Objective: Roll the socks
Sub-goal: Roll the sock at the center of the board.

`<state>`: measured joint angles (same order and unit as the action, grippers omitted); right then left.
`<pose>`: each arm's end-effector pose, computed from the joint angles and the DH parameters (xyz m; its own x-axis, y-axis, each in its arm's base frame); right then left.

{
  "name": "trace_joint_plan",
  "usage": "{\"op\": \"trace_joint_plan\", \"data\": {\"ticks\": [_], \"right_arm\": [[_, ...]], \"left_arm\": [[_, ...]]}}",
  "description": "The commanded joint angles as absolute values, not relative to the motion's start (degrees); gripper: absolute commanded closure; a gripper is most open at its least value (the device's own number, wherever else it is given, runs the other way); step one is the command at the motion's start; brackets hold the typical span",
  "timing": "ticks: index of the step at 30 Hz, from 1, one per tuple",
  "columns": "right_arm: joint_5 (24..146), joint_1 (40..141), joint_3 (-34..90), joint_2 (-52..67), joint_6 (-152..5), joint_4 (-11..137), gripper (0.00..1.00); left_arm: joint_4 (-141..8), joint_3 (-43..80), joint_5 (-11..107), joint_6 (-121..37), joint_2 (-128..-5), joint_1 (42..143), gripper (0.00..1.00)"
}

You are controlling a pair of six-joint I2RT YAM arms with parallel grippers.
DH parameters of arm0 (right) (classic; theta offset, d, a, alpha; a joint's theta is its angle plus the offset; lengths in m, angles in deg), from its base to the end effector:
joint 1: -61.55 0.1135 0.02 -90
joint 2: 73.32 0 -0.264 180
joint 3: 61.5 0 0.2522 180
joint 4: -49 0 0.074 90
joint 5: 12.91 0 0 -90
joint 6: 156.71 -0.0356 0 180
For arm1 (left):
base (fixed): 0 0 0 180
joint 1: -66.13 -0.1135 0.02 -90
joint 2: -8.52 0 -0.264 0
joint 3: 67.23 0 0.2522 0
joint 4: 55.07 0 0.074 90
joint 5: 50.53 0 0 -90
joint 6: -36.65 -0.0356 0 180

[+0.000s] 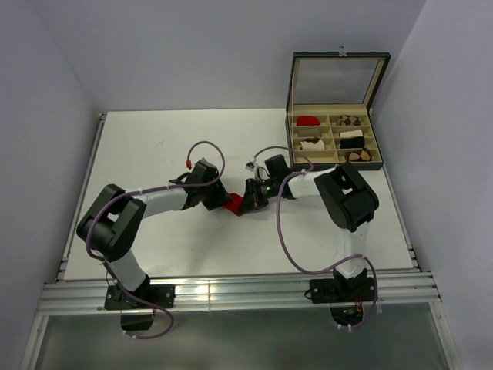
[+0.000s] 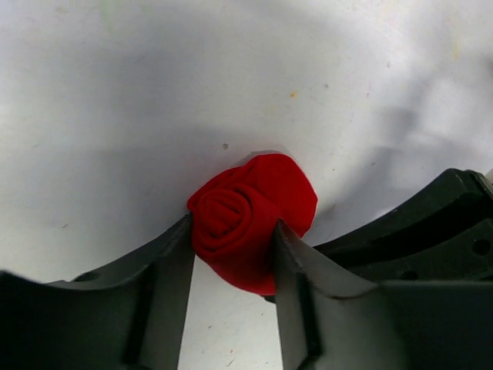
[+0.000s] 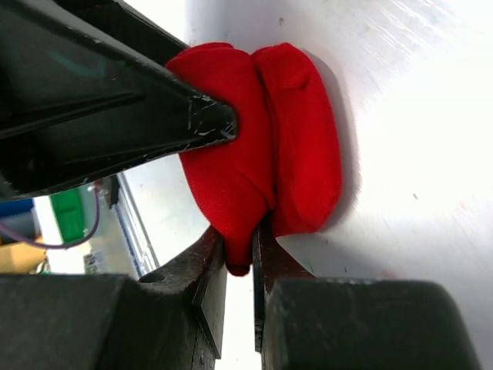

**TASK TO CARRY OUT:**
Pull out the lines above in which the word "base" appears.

**ANSWER TO THE PROBLEM:**
`<pose>`: each arm's end-effector pose, computed from the joint angles and the DH parameters (xyz m; its own x-axis, y-axis, each in its arm's base frame); right then left.
DH parameters of arm0 (right) (classic; theta offset, d, a, alpha; a joint's theta is its angle plus the offset; lengths in m, angles in deg), from its base to the end effector:
base (fixed): 0 0 0 180

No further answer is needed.